MATERIAL PROVIDED:
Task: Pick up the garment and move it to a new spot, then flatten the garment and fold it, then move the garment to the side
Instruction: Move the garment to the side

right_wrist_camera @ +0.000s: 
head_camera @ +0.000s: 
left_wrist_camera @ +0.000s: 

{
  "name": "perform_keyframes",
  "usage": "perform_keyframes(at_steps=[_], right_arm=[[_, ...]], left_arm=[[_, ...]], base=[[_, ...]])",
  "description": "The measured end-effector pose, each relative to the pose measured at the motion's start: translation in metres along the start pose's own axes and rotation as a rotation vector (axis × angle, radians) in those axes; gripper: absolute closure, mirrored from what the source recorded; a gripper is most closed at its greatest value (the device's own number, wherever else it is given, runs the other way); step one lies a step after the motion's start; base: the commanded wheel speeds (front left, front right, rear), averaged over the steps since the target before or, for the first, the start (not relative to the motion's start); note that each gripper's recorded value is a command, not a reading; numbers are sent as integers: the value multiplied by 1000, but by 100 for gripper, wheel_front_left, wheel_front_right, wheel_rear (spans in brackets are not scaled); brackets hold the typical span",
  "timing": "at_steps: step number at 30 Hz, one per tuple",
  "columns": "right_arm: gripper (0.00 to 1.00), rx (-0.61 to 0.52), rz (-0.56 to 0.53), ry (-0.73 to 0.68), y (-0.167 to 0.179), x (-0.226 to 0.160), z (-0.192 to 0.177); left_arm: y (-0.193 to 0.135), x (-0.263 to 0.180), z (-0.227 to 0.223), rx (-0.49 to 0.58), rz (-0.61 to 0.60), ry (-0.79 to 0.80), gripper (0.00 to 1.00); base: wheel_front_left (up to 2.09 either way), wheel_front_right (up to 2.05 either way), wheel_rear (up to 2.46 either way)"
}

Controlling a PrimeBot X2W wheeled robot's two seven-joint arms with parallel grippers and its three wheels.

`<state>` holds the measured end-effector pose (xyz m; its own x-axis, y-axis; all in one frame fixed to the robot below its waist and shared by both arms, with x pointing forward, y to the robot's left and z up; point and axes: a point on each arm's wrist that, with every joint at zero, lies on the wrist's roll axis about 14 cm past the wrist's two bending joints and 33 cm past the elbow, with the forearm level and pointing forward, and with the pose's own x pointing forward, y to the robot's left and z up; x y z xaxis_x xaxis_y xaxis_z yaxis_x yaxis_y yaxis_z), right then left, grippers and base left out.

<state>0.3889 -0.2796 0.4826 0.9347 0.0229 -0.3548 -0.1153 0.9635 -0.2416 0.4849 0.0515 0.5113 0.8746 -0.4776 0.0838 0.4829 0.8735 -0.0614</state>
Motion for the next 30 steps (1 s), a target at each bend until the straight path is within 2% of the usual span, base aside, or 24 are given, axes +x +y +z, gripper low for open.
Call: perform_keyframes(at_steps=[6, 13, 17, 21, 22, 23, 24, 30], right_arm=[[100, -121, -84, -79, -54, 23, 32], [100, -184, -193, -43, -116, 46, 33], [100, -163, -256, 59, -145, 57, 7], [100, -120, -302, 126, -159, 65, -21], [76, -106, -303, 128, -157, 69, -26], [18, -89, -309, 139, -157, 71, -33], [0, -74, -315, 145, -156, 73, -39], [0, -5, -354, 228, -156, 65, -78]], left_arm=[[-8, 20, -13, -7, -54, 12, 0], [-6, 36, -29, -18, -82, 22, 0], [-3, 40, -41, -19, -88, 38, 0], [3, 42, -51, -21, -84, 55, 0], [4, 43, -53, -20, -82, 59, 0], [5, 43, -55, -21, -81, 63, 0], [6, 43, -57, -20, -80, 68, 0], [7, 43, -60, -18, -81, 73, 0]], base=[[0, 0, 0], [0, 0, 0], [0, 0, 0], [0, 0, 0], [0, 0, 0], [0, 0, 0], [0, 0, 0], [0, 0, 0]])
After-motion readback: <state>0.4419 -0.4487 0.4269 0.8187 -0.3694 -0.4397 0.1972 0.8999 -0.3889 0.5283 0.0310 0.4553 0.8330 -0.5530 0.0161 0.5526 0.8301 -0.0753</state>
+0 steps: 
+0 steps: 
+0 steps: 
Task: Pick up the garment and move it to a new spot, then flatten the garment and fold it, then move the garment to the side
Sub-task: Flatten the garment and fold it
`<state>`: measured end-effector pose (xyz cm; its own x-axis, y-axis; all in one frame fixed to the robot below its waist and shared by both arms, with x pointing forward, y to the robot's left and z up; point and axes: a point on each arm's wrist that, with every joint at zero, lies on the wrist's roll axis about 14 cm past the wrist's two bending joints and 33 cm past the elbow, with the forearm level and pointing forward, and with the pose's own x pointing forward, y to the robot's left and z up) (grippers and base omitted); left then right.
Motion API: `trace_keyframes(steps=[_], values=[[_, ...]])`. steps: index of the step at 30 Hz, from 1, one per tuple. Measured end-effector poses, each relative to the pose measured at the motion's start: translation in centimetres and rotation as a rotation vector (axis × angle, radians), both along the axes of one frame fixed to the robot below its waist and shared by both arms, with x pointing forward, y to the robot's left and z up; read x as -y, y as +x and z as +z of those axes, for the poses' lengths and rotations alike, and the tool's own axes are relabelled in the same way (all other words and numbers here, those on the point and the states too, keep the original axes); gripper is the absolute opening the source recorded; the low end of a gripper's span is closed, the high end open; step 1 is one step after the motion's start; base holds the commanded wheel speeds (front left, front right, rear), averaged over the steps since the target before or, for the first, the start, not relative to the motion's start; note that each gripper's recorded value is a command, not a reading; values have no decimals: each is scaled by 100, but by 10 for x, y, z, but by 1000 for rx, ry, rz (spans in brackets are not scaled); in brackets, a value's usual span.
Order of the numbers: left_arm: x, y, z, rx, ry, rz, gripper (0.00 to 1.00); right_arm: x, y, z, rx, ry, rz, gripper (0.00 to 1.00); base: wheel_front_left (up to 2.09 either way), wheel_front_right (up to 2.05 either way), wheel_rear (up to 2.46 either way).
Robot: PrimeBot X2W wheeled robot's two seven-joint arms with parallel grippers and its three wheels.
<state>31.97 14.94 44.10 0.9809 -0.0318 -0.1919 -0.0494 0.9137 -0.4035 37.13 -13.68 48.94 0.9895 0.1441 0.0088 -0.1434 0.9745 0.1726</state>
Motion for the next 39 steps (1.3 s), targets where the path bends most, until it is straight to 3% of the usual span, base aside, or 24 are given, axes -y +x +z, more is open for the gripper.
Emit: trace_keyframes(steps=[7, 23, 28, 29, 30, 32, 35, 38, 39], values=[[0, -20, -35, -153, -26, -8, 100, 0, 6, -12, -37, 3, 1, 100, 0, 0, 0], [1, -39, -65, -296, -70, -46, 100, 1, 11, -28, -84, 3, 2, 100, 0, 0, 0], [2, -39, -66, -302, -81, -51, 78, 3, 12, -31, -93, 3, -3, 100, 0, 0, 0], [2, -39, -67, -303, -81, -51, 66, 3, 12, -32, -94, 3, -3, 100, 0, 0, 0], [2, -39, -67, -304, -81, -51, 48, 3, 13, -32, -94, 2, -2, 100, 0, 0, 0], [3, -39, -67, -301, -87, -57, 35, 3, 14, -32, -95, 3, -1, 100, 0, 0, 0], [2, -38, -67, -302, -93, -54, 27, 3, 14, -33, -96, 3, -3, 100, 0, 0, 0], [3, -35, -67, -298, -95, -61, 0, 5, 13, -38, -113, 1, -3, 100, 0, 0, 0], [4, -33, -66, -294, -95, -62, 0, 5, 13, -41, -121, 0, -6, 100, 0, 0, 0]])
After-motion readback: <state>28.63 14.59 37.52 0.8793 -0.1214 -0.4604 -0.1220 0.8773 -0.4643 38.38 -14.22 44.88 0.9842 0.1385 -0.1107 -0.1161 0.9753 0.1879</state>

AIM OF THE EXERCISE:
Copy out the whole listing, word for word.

EXPECTED ANSWER:
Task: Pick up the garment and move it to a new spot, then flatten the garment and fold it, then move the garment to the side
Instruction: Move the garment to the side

right_wrist_camera @ +0.000s: 
head_camera @ +0.000s: 
left_wrist_camera @ +0.000s: 

{
  "name": "perform_keyframes",
  "usage": "perform_keyframes(at_steps=[_], right_arm=[[_, ...]], left_arm=[[_, ...]], base=[[_, ...]])",
  "description": "The measured end-effector pose, each relative to the pose measured at the motion's start: translation in metres along the start pose's own axes and rotation as a rotation vector (axis × angle, radians) in those axes; gripper: absolute closure, mirrored from what the source recorded; a gripper is most closed at its greatest value (the device's own number, wherever else it is given, runs the other way); step one lies a step after the motion's start; base: the commanded wheel speeds (front left, front right, rear), averaged over the steps since the target before or, for the first, the start (not relative to the motion's start); note that each gripper's recorded value is a command, not a reading; numbers are sent as integers: the value multiplied by 1000, but by 100 for gripper, wheel_front_left, wheel_front_right, wheel_rear (spans in brackets are not scaled); brackets hold the typical span",
  "timing": "at_steps: step number at 30 Hz, one per tuple",
  "columns": "right_arm: gripper (0.00 to 1.00), rx (-0.61 to 0.52), rz (-0.56 to 0.53), ry (-0.73 to 0.68), y (-0.167 to 0.179), x (-0.226 to 0.160), z (-0.192 to 0.177); left_arm: y (-0.193 to 0.135), x (-0.263 to 0.180), z (-0.227 to 0.223), rx (-0.49 to 0.58), rz (-0.61 to 0.60), ry (-0.79 to 0.80), gripper (0.00 to 1.00); base: wheel_front_left (up to 2.09 either way), wheel_front_right (up to 2.05 either way), wheel_rear (up to 2.46 either way)"
}

Controlling a PrimeBot X2W wheeled robot's two seven-joint arms with parallel grippers and its three wheels.

`<state>` holds the measured end-effector pose (xyz m; its own x-axis, y-axis; all in one frame fixed to the robot below its waist and shared by both arms, with x pointing forward, y to the robot's left and z up; point and axes: a point on each arm's wrist that, with every joint at zero, lies on the wrist's roll axis about 14 cm past the wrist's two bending joints and 33 cm past the elbow, with the forearm level and pointing forward, and with the pose's own x pointing forward, y to the robot's left and z up; x y z xaxis_x xaxis_y xaxis_z yaxis_x yaxis_y yaxis_z), right then left, grippers and base left out.

<state>0.3889 -0.2796 0.4826 0.9347 0.0229 -0.3548 -0.1153 0.9635 -0.2416 0.4849 0.0515 0.5113 0.8746 -0.4776 0.0838 0.4829 0.8735 -0.0614</state>
Motion for the next 30 steps (1 s), a target at each bend until the straight path is within 2% of the usual span, base aside, or 24 are given, axes +x +y +z, gripper low for open.
Call: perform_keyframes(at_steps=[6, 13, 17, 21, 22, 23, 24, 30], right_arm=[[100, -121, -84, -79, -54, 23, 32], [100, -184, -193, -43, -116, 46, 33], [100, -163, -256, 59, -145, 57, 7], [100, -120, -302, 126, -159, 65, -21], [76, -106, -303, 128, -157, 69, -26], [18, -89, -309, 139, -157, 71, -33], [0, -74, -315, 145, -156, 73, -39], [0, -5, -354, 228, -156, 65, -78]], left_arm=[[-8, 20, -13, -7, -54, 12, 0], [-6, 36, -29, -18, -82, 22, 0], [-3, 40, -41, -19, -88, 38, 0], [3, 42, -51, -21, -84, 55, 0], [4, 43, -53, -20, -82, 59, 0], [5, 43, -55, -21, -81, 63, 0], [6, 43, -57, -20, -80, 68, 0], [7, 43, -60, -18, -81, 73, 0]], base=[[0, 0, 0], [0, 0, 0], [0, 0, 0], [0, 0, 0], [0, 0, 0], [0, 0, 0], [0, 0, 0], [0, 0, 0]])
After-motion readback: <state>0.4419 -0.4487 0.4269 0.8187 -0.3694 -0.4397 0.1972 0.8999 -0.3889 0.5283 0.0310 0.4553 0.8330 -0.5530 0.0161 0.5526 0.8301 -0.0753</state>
+0 steps: 
+0 steps: 
+0 steps: 
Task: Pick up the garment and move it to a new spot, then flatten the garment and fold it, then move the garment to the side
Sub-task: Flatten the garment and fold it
`<state>`: measured end-effector pose (xyz cm; its own x-axis, y-axis; all in one frame fixed to the robot below its waist and shared by both arms, with x pointing forward, y to the robot's left and z up; point and axes: a point on each arm's wrist that, with every joint at zero, lies on the wrist's roll axis about 14 cm past the wrist's two bending joints and 33 cm past the elbow, with the forearm level and pointing forward, and with the pose's own x pointing forward, y to the robot's left and z up) (grippers and base omitted); left then right.
Motion API: `trace_keyframes(steps=[_], values=[[_, ...]])`. steps: index of the step at 30 Hz, from 1, one per tuple. Measured end-effector poses, each relative to the pose measured at the motion's start: translation in centimetres and rotation as a rotation vector (axis × angle, radians), both along the axes of one frame fixed to the robot below its waist and shared by both arms, with x pointing forward, y to the robot's left and z up; read x as -y, y as +x and z as +z of those axes, for the poses' lengths and rotations alike, and the tool's own axes are relabelled in the same way (all other words and numbers here, those on the point and the states too, keep the original axes); gripper is the absolute opening the source recorded; the low end of a gripper's span is closed, the high end open; step 1 is one step after the motion's start; base holds the commanded wheel speeds (front left, front right, rear), averaged over the steps since the target before or, for the first, the start, not relative to the motion's start; note that each gripper's recorded value is a command, not a reading; values have no decimals: each is scaled by 100, but by 10 for x, y, z, but by 1000 for rx, ry, rz (spans in brackets are not scaled); in brackets, a value's usual span.
Order of the numbers: left_arm: x, y, z, rx, ry, rz, gripper (0.00 to 1.00); right_arm: x, y, z, rx, ry, rz, gripper (0.00 to 1.00); base: wheel_front_left (up to 2.09 either way), wheel_front_right (up to 2.05 either way), wheel_rear (up to 2.46 either way).
Robot: PrimeBot X2W wheeled robot's two seven-joint arms with parallel grippers and its three wheels.
<state>31.97 14.94 44.10 0.9809 -0.0318 -0.1919 -0.0494 0.9137 -0.4035 37.13 -13.68 48.94 0.9895 0.1441 0.0088 -0.1434 0.9745 0.1726</state>
Motion for the next 39 steps (1.3 s), targets where the path bends most, until it is straight to 3% of the usual span, base aside, or 24 are given, axes -y +x +z, more is open for the gripper.
Emit: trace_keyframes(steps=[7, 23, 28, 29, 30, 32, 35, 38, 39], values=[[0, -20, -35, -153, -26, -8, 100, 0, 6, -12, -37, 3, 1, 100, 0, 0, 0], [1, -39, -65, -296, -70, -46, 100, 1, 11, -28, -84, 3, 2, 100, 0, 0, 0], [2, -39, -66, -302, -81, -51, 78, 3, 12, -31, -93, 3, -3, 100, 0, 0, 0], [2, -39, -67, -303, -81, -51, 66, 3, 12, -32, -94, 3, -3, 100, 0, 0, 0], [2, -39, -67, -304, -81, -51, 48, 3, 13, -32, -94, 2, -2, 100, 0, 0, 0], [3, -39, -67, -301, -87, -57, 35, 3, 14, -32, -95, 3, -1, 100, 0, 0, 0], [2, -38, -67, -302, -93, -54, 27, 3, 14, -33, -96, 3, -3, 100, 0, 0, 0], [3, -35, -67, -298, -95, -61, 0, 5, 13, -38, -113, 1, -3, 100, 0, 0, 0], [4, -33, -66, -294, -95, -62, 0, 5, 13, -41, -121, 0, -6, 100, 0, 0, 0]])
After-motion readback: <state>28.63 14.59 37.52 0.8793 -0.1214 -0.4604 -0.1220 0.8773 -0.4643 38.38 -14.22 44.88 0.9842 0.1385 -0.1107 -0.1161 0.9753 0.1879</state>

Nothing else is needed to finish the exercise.